A $20 billion market opportunity

The global non-small cell lung cancer market was estimated at $20.2 billion in 2024 and is projected to grow to $53.9 billion by 2034, according to Global Market Insights. Ivonescimab already has two approved uses in China: for lung cancer patients with epidermal growth factor receptor mutations (approved 2024) and as a first-line treatment for PD-L1 positive NSCLC (approved 2025).

The US pathway runs through Summit Therapeutics, which licensed exclusive rights for the United States, Canada, Europe, and Japan from Akeso in a 2022 deal worth up to $5 billion in upfront and milestone payments. Summit has already filed a Biologics License Application with the US FDA, which has set a target action date of 14 November 2026 for ivonescimab in EGFR-mutated NSCLC. The squamous NSCLC data from HARMONi-6 would support a further label expansion.

Zhang Jialin, head of China healthcare research at Nomura, called the results “a big success not only for the company but also for the drug class, also a sentiment booster for the sector.” Akeso chairwoman Xia Yu said the ASCO selection “signifies the study's potential to establish a new standard of care and reshape clinical guidelines and practices.

China's biotech industry matures

Ivonescimab's clinical success arrives as China's broader biotech industry transitions from generic drug manufacturing to innovative drug development. Chinese technology companies including ByteDance are entering drug discovery with AI-designed therapies, and AI-driven drug discovery platforms are proliferating globally. Established pharmaceutical firms like Innovent Biologics recently signed a $10.5 billion deal with Pfizer for 12 cancer drug trials.

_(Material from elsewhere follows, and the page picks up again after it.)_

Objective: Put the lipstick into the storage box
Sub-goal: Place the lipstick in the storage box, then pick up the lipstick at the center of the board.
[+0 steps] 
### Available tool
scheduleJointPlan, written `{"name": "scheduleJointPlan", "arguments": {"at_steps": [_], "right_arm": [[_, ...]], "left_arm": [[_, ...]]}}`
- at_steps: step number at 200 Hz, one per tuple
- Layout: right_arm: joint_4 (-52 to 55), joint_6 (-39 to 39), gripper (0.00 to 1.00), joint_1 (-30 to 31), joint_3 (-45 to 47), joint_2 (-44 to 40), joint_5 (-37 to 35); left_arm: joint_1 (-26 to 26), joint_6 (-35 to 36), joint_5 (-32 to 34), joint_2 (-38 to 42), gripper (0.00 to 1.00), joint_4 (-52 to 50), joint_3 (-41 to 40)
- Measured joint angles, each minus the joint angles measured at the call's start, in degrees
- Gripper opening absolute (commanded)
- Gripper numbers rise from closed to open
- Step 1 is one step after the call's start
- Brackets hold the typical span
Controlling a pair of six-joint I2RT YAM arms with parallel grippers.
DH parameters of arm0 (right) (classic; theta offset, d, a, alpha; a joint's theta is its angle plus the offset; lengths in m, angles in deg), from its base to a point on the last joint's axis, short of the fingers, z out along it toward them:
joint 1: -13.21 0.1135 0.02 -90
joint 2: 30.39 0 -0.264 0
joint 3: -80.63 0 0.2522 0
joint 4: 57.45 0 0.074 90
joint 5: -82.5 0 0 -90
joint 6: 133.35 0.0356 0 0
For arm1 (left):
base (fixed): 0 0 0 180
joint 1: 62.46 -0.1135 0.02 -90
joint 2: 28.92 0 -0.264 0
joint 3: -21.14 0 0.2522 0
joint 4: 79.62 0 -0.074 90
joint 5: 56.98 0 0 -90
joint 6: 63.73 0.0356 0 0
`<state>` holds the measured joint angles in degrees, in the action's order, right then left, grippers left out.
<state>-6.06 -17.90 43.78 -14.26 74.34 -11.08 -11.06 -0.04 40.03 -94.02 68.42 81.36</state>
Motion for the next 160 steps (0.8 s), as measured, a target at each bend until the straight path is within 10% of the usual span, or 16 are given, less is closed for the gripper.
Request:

The Chinese drug regulator has accelerated approvals for domestically developed innovative medicines, creating a pipeline that is beginning to compete directly with Western pharmaceuticals in global markets. China's innovation machine is producing globally competitive products across sectors from AI to biotechnology, a trend that is reshaping competitive dynamics for Western incumbents.

Despite the strong data, Akeso's Hong Kong-listed shares fell 1.86% to HK$115.9 on Monday, bucking a broader market rally. Analysts attributed the decline to profit-taking after a sustained run-up ahead of the results. Several brokerages revised their target prices upward following the data release, with consensus moving toward ivonescimab becoming a backbone therapy in the NSCLC treatment landscape.